**EXERCISE**:
Print the data once more, exactly as supplied.

**DATA SHOWN**:
======

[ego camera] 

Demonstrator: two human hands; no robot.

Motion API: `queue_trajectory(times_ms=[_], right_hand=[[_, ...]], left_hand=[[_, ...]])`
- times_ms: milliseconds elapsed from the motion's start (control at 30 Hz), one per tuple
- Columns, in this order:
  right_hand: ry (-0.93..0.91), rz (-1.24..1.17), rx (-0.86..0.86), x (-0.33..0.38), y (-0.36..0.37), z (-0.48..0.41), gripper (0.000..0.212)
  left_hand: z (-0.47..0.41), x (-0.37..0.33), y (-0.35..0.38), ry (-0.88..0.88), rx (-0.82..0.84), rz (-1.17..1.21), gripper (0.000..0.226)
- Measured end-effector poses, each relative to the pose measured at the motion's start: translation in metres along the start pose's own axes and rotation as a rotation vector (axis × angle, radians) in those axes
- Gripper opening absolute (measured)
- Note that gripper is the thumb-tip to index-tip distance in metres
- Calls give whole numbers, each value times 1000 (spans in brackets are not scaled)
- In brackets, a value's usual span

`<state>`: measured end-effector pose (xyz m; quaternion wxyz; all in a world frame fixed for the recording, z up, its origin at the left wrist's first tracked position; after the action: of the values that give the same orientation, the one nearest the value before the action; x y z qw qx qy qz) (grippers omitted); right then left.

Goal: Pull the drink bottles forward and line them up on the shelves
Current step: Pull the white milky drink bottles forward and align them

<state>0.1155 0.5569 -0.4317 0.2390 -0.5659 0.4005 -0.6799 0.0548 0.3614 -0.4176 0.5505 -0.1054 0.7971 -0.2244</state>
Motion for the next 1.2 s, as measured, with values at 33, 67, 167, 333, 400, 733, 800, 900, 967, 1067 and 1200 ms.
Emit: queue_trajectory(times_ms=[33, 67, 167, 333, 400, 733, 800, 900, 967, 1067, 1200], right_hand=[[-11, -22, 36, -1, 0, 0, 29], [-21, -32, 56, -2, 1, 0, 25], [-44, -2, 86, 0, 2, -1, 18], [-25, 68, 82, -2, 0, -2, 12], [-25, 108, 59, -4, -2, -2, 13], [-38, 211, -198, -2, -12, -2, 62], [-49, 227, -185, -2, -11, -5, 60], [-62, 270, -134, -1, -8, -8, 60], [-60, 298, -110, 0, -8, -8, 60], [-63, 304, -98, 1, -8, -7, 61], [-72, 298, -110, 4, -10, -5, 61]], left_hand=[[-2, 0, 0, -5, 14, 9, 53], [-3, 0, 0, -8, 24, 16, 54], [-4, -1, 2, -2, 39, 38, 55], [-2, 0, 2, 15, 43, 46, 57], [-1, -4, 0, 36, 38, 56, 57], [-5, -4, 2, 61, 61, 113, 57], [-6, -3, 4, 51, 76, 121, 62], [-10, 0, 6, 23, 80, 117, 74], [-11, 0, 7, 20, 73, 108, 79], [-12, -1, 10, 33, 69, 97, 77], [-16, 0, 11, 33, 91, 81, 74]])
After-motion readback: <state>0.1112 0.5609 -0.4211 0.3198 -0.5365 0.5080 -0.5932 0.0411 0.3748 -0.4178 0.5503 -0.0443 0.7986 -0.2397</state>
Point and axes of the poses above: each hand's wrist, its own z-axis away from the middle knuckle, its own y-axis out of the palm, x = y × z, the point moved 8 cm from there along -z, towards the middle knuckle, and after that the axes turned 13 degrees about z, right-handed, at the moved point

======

**ANSWER TO THE PROBLEM**:
[ego camera] 

Demonstrator: two human hands; no robot.

Motion API: `queue_trajectory(times_ms=[_], right_hand=[[_, ...]], left_hand=[[_, ...]])`
- times_ms: milliseconds elapsed from the motion's start (control at 30 Hz), one per tuple
- Columns, in this order:
  right_hand: ry (-0.93..0.91), rz (-1.24..1.17), rx (-0.86..0.86), x (-0.33..0.38), y (-0.36..0.37), z (-0.48..0.41), gripper (0.000..0.212)
  left_hand: z (-0.47..0.41), x (-0.37..0.33), y (-0.35..0.38), ry (-0.88..0.88), rx (-0.82..0.84), rz (-1.17..1.21), gripper (0.000..0.226)
- Measured end-effector poses, each relative to the pose measured at the motion's start: translation in metres along the start pose's own axes and rotation as a rotation vector (axis × angle, radians) in those axes
- Gripper opening absolute (measured)
- Note that gripper is the thumb-tip to index-tip distance in metres
- Calls give whole numbers, each value times 1000 (spans in brackets are not scaled)
- In brackets, a value's usual span

`<state>`: measured end-effector pose (xyz m; quaternion wxyz; all in a world frame fixed for the recording, z up, its origin at the left wrist's first tracked position; after the action: of the values that give the same orientation, the one nearest the value before the action; x y z qw qx qy qz) (grippers omitted); right then left.

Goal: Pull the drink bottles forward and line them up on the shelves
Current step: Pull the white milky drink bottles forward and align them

<state>0.1155 0.5569 -0.4317 0.2390 -0.5659 0.4005 -0.6799 0.0548 0.3614 -0.4176 0.5505 -0.1054 0.7971 -0.2244</state>
Motion for the next 1.2 s, as measured, with values at 33, 67, 167, 333, 400, 733, 800, 900, 967, 1067 and 1200 ms.
Emit: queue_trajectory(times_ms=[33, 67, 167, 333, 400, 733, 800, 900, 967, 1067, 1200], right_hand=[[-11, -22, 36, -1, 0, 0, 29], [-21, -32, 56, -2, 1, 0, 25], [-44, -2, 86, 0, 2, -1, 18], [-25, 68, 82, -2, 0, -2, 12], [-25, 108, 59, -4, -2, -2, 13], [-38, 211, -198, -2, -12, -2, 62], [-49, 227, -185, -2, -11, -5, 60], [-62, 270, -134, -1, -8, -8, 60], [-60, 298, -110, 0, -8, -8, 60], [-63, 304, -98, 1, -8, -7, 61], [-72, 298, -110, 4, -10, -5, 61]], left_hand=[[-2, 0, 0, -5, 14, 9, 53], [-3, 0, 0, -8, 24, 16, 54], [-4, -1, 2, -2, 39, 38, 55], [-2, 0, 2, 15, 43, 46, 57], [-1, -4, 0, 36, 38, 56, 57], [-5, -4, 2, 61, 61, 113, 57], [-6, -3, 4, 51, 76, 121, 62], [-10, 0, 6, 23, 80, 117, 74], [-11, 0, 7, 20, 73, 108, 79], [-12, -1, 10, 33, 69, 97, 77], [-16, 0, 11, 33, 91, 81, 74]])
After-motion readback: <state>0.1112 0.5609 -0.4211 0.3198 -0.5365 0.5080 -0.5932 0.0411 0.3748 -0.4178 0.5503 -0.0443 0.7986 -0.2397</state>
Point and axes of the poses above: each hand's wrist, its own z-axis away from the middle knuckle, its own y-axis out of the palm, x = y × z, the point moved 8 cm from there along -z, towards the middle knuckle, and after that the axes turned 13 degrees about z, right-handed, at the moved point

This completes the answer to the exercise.